We would like to publish it and will probably get something pulled together within the next few months. Again we are waiting on the animal stuff to see what will be the most important thing to focus on.
Will the team be focusing on any of the other 47 hits that have been
identified?
Yes ...
Which of these 47 hits looks to be the most promising?
Right now, we are focusing on some of the anti-malarial compounds because of their good safety profile in children as well as two specific protein antagonists. I'd prefer not to mention the names directly because we do get quite a bit of attention from patient groups.
Until we've gotten positive results from the animal models, we don't mention the exact compounds. I hope you understand that we don't want to unnecessarily raise the hopes of parents.
You mentioned that you are testing these cells against other compounds. I assume you are testing neuroblastoma TICs and SKPs?
Yes. The TIC isolation and culture is work that is currently in press at Cancer Research. What we were able to do was take either tumor samples or bone marrow samples from patients, because we see all neuroblastoma patients that come through Ontario.
We were able to grow cells from these samples such that when you inject them back into animals, they form a tumor that looks just a neuroblastoma. It takes only 10 cells to form these tumors, and they fulfill most of the criteria for a cancer stem cell or a tumor-initiating cell.

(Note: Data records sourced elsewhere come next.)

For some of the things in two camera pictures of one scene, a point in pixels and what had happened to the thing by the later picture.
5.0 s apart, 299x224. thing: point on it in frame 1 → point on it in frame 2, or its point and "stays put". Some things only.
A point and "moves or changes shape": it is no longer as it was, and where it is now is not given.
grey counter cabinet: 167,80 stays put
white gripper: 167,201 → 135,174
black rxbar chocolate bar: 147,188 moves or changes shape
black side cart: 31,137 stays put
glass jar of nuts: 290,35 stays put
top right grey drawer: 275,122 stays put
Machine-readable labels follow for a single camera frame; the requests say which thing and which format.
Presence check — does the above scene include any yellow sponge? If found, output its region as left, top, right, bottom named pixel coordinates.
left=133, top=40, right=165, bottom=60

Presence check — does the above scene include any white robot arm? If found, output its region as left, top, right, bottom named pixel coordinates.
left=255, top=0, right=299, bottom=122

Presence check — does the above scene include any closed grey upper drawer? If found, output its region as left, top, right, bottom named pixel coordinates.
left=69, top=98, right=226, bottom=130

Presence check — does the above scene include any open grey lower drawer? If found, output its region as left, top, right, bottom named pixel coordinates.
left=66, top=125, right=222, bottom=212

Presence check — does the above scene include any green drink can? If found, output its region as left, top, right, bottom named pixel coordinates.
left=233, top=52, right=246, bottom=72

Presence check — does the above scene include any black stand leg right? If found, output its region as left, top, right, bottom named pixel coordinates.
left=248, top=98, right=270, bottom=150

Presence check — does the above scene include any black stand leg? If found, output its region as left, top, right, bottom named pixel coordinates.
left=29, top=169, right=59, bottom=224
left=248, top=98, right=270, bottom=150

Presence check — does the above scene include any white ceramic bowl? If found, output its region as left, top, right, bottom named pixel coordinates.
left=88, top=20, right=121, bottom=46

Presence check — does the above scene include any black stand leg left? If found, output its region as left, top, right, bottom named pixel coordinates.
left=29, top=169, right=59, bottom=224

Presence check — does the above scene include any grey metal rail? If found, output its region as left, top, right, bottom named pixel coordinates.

The use of TICs is the really novel thing about this work because very few people are able to grow them. What is particularly interesting is that they may represent the cells that cause the relapse of the disease, which is the real failure of therapy right now. You may be able to treat the tumor and it goes away for a little bit, but it always comes back.
By targeting these cells specifically, we hope we are actually getting the cells that cause the relapse. What we have been able to do is get cells from several patients.
Although the initial screen was done on a sample from one patient, we later went back and confirmed several of these hits with samples from multiple patients. It is interesting because most of the drugs will hit most of the patient samples. A few compounds demonstrate some variability between patients, though. That is interesting to us from the perspective of trying to design patient-specific therapies.
We are also interested in kind of a general therapy, however, so it’s really nice that we are getting compounds from these screens that are hitting multiple patient samples. Maybe they are something that we could use generally.
You mean against other types of cancers?
Yes, that is another interesting thing. Among the 47 hits that we came up with were compounds that were shown to target other TICs, such as leukemic stem cells, breast cancer stem cells, and glioblastoma.
So we are getting compounds that hit multiple things, for example, rapamycin, which has been shown to affect leukemic stem cells. There are some interesting overlaps. We have not explored them fully yet, but its something that we are also very interested in doing.
Why is your team focusing on rapamycin?
Rapamycin has great activity against neuroblastoma TICs from multiple patients. It has been shown to be effective in other cancer models and has good bioavailability. In addition, several rapamycin analogs are in clinical trials for solid tumors. Because of its good safety profile there is also interest in using rapamycin in combination with current neuroblastoma therapies.
One more important point: This work has been a team project. The screening assay was designed and performed in collaboration with Alessandro Datti, Jeffrey Wrana, and Jim Dennis at the Mt. Sinai/Samuel Lunenfeld SMART Facilty. The animal model is a collaboration with Libo Zhang, Herman Yeger, and Sylvain Baruchel at The Hospital for Sick Children. We have been funded by multiple groups including the Canadian Institutes of Health Research, National Cancer Institute of Canada, Lilah's Fund, the James Birrell Neuroblastoma Research Fund, the McLaughlin Centre for Molecular Medicine, and the Stem Cell Network.